__Task statement__.
Give the whole listing below once more, exactly, without pictures.

__Given data__.

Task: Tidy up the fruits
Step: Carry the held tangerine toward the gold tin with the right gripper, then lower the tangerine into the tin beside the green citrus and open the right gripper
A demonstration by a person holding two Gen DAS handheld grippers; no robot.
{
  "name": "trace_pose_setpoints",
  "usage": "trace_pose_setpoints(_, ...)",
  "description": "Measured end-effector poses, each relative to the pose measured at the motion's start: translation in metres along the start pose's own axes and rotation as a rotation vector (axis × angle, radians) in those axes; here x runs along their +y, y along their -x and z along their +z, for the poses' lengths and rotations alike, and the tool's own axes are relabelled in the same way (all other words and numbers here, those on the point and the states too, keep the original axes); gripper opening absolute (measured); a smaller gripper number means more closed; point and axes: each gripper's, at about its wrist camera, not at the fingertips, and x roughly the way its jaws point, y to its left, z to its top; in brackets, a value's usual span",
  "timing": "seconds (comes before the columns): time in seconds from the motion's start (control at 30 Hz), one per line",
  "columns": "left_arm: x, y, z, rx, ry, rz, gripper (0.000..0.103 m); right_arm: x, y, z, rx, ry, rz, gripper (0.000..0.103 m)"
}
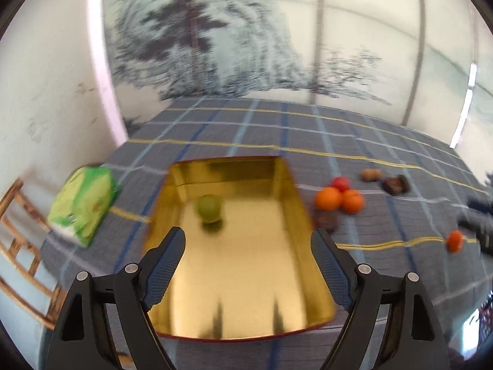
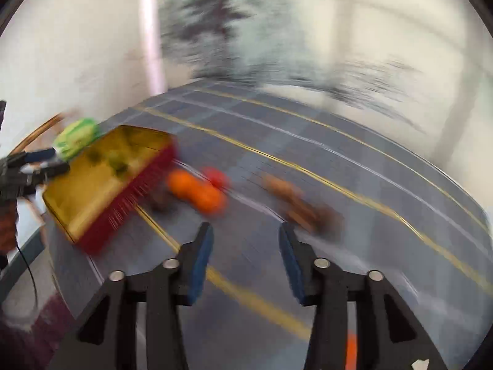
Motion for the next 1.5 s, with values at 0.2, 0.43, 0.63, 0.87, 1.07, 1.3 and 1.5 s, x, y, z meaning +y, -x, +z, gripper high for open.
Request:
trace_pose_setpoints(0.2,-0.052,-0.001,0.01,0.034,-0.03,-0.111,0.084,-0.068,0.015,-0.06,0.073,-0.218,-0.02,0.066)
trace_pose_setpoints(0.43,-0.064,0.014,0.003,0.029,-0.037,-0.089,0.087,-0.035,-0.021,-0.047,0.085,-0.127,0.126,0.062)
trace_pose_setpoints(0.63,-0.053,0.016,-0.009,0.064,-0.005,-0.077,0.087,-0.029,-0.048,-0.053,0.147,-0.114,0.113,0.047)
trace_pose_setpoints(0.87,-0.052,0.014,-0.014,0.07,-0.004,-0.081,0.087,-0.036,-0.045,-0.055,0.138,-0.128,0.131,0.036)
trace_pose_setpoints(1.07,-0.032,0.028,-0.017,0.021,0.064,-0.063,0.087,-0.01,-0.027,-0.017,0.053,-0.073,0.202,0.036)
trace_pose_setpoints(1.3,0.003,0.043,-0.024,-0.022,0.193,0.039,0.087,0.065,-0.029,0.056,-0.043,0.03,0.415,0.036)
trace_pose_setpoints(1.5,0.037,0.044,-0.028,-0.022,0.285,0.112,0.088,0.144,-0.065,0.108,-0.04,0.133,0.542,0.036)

__Expected answer__.
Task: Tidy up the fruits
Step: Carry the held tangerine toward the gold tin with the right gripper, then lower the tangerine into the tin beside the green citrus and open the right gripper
A demonstration by a person holding two Gen DAS handheld grippers; no robot.
{
  "name": "trace_pose_setpoints",
  "usage": "trace_pose_setpoints(_, ...)",
  "description": "Measured end-effector poses, each relative to the pose measured at the motion's start: translation in metres along the start pose's own axes and rotation as a rotation vector (axis × angle, radians) in those axes; here x runs along their +y, y along their -x and z along their +z, for the poses' lengths and rotations alike, and the tool's own axes are relabelled in the same way (all other words and numbers here, those on the point and the states too, keep the original axes); gripper opening absolute (measured); a smaller gripper number means more closed; point and axes: each gripper's, at about its wrist camera, not at the fingertips, and x roughly the way its jaws point, y to its left, z to its top; in brackets, a value's usual span",
  "timing": "seconds (comes before the columns): time in seconds from the motion's start (control at 30 Hz), one per line",
  "columns": "left_arm: x, y, z, rx, ry, rz, gripper (0.000..0.103 m); right_arm: x, y, z, rx, ry, rz, gripper (0.000..0.103 m)"
}
Motion for the next 1.5 s, with values at 0.2, 0.43, 0.63, 0.87, 1.07, 1.3 and 1.5 s, x, y, z meaning +y, -x, +z, gripper high for open.
Request:
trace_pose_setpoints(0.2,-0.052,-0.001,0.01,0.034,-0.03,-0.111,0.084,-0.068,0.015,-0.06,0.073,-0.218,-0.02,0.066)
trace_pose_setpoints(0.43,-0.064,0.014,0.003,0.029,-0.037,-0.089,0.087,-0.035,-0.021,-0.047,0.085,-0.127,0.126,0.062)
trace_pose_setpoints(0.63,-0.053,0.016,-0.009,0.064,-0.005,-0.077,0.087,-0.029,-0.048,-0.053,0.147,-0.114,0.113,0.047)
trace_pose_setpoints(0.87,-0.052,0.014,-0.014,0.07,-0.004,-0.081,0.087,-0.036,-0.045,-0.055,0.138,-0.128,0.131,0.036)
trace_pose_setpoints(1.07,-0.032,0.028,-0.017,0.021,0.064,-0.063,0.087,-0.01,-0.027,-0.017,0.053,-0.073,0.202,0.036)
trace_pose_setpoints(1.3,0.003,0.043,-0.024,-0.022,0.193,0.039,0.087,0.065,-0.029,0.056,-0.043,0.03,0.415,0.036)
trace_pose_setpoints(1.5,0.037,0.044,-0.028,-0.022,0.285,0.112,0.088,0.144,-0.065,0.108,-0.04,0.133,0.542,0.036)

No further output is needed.